🤖 AI Summary
This work addresses the loss of fine details in subject-driven generation caused by scale and viewpoint variations. To this end, the authors propose FlowFixer, a framework that recovers high-fidelity details through direct image-to-image translation from visual references, thereby circumventing the semantic ambiguity inherent in textual prompts. The method employs a one-step denoising strategy to self-supervise the generation of training data that realistically simulates common generative artifacts. Furthermore, a novel detail fidelity metric based on keypoint matching is introduced, overcoming the limitations of conventional evaluation approaches that rely solely on semantic similarity.
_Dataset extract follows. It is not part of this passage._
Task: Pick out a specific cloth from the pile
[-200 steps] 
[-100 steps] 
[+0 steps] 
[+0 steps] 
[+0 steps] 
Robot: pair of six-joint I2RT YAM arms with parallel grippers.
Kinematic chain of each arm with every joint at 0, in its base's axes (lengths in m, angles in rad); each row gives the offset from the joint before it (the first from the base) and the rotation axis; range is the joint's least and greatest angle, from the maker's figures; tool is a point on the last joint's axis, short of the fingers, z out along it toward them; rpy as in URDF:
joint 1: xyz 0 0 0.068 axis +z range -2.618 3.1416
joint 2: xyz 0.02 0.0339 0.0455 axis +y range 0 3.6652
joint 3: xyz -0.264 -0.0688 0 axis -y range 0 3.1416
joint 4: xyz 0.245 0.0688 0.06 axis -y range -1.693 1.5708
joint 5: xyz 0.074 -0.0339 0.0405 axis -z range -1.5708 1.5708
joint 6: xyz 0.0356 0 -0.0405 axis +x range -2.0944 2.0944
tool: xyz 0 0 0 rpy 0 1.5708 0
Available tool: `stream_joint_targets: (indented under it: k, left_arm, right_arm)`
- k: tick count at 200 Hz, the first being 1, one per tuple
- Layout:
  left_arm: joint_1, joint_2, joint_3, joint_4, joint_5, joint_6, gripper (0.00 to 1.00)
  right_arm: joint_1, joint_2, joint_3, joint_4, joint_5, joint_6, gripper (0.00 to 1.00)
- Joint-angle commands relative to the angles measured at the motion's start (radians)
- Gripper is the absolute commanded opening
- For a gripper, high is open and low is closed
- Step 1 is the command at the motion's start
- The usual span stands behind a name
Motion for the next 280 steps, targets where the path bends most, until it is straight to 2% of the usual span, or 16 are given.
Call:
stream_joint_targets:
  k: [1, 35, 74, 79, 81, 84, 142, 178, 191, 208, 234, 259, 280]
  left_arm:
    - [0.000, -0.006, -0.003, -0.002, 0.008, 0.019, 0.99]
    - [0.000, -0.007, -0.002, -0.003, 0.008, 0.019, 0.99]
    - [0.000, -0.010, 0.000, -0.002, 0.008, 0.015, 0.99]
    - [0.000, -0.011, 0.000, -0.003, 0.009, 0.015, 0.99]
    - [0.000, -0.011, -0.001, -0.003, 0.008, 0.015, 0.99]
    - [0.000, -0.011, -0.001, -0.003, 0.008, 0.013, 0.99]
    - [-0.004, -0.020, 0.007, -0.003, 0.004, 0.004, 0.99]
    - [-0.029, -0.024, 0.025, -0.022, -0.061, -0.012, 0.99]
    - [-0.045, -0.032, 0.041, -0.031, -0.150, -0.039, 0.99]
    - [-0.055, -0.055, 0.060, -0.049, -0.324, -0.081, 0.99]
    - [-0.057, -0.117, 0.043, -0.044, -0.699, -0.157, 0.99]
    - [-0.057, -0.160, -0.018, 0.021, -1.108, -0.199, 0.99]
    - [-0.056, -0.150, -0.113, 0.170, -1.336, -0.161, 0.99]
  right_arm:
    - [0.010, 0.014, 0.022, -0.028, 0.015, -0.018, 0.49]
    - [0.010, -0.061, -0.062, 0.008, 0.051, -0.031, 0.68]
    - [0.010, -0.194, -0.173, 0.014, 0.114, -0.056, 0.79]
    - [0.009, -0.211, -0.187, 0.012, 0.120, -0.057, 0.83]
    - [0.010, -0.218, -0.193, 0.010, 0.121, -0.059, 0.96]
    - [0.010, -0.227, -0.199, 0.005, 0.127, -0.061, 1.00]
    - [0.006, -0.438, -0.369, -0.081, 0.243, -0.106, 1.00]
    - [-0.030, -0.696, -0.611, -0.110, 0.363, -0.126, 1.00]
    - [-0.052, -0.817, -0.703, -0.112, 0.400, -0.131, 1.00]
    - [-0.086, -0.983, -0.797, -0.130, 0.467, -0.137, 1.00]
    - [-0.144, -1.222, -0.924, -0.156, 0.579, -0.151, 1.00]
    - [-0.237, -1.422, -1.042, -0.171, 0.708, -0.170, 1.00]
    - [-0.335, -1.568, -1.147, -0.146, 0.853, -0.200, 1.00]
Experimental results demonstrate that FlowFixer consistently outperforms existing methods in both qualitative and quantitative assessments, establishing a new benchmark for high-fidelity detail generation in subject-driven synthesis.
📝 Abstract
We present FlowFixer, a refinement framework for subject-driven generation (SDG) that restores fine details lost during generation caused by changes in scale and perspective of a subject. FlowFixer proposes direct image-to-image translation from visual references, avoiding ambiguities in language prompts. To enable image-to-image training, we introduce a one-step denoising scheme to generate self-supervised training data, which automatically removes high-frequency details while preserving global structure, effectively simulating real-world SDG errors. We further propose a keypoint matching-based metric to properly assess fidelity in details beyond semantic similarities usually measured by CLIP or DINO. Experimental results demonstrate that FlowFixer outperforms state-of-the-art SDG methods in both qualitative and quantitative evaluations, setting a new benchmark for high-fidelity subject-driven generation.